# WHAT THE TASK ASKS:
In the entries below, find each line with the string "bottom" and copy it.

# THE DATA:
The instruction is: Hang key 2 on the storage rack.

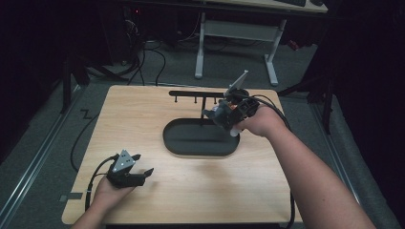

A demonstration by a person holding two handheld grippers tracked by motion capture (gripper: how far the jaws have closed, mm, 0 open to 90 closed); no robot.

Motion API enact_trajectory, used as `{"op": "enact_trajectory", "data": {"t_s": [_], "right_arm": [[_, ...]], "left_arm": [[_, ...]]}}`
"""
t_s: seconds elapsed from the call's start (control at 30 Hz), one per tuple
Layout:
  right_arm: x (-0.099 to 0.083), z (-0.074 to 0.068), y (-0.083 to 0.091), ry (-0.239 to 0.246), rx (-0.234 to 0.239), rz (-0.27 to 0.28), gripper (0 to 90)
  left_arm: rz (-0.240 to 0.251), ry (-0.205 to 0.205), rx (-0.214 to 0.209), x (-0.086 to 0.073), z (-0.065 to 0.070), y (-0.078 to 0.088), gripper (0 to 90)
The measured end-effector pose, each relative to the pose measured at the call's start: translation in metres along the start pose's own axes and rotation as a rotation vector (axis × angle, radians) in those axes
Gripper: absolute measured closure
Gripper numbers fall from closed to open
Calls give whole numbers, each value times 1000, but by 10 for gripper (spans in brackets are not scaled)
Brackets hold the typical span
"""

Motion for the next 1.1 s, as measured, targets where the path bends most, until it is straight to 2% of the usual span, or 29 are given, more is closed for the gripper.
{"op": "enact_trajectory", "data": {"t_s": [0.23,0.33,0.47,0.7,1.1], "right_arm": [[12,0,6,-10,4,28,470],[17,7,10,-33,-18,53,471],[14,13,9,-52,-40,48,470],[0,18,-10,-76,-29,13,470],[-5,19,-26,-70,-16,5,469]], "left_arm": [[4,0,1,0,0,0,260],[1,-2,0,0,0,0,260],[0,-2,-1,0,0,0,260],[-2,-5,-2,0,1,0,260],[0,-6,-1,0,1,-1,261]]}}
Point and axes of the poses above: each handheld gripper's, and its own axes: y roughly backward along the jaws, x roughly out of its top, z roughly to its right, the point moved 10 cm from there along -y, roughly forward along the jaws, and after that the axes turned 3 degrees about z, right-handed, at the moved point
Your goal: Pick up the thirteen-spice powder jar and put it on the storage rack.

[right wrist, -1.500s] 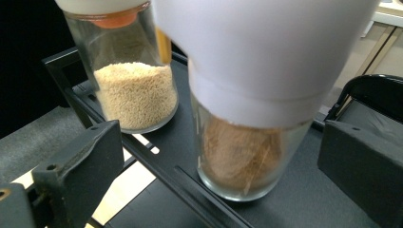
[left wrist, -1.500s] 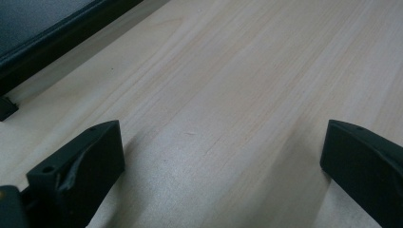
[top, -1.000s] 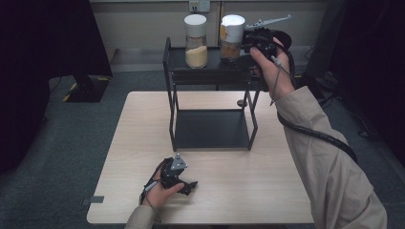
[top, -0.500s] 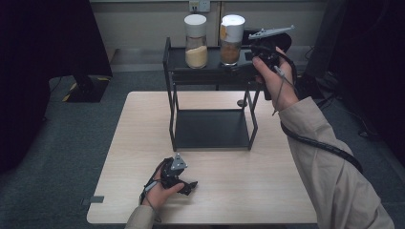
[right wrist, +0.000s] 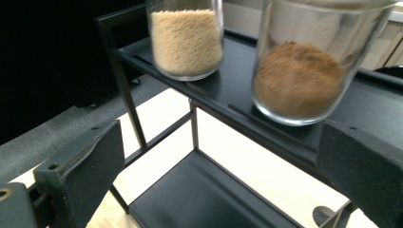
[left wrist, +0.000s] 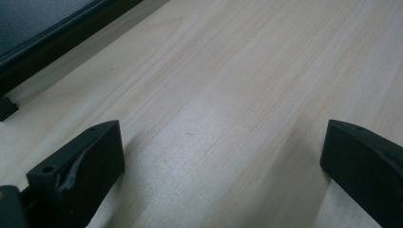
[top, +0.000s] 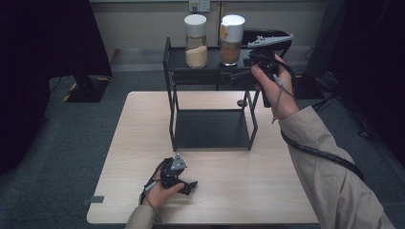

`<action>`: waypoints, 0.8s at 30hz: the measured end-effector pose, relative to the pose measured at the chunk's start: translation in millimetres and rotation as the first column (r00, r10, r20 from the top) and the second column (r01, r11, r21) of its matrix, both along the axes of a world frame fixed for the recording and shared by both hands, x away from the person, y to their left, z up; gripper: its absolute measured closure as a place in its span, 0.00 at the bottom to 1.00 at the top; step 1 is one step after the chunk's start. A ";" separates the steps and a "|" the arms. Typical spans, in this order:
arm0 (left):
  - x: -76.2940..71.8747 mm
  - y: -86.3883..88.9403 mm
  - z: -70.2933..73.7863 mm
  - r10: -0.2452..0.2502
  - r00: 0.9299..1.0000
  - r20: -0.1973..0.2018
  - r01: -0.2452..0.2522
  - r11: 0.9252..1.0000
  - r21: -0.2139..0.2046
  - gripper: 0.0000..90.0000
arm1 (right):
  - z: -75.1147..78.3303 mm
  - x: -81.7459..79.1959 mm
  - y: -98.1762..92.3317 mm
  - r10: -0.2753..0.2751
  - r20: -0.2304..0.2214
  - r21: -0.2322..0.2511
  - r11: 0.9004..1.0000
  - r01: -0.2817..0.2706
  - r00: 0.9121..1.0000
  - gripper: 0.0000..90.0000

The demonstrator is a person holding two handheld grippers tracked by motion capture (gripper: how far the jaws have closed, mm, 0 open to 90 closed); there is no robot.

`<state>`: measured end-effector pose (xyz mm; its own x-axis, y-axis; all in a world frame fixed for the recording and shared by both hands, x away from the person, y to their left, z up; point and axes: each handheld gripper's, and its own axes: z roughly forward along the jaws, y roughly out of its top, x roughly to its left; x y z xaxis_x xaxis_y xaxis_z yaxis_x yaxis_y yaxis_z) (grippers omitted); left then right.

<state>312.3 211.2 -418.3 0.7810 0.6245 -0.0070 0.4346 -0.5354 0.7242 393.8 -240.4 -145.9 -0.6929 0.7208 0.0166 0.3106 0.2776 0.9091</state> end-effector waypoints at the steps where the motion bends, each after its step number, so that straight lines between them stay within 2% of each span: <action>1: 0.0 0.0 0.0 0.000 1.000 0.000 0.000 1.000 0.000 0.00 | -1.4 -0.5 0.0 0.004 0.000 0.003 1.000 -0.004 1.000 0.01; 24: 0.3 0.5 0.0 -0.003 1.000 0.000 0.003 1.000 0.000 0.00 | -31.2 -13.8 0.7 0.044 -0.034 0.019 0.999 -0.043 0.998 0.02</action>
<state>312.7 211.7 -418.3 0.7827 0.6223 -0.0075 0.4334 -0.5363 0.7243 380.0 -239.7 -177.1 -0.7226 0.6892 0.0534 0.3295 0.2755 0.9031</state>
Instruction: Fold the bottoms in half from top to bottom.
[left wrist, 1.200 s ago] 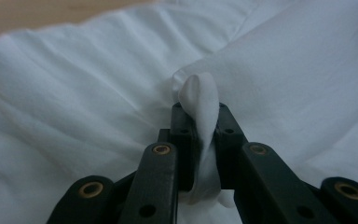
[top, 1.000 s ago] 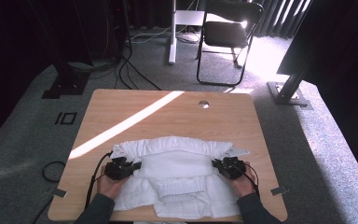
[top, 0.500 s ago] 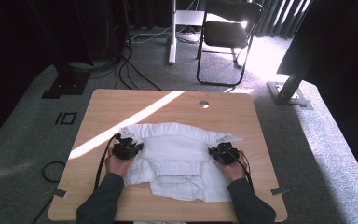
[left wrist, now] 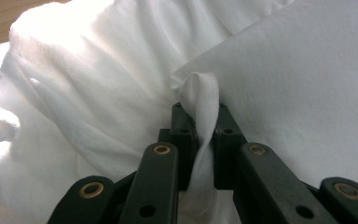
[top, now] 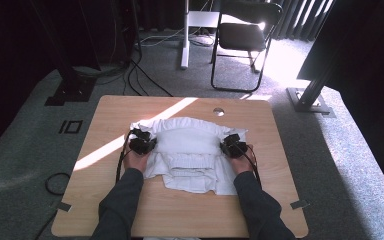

# OUTPUT BELOW:
`<action>`: waypoints, 0.8s at 30hz: the measured end-effector pose, relative to the pose measured at the chunk's start: translation in millimetres and rotation as the first column (r00, r10, r20 from the top) and the second column (r01, r11, r21) of its matrix, both along the axes of a world frame fixed for the recording and shared by both hands, x away from the person, y to their left, z up; gripper: its absolute measured closure as a place in its span, 0.00 at the bottom to 1.00 at the top; step 1 is one step after the chunk's start. A ";" separates the steps and a "|" the arms. Typical spans, in this order:
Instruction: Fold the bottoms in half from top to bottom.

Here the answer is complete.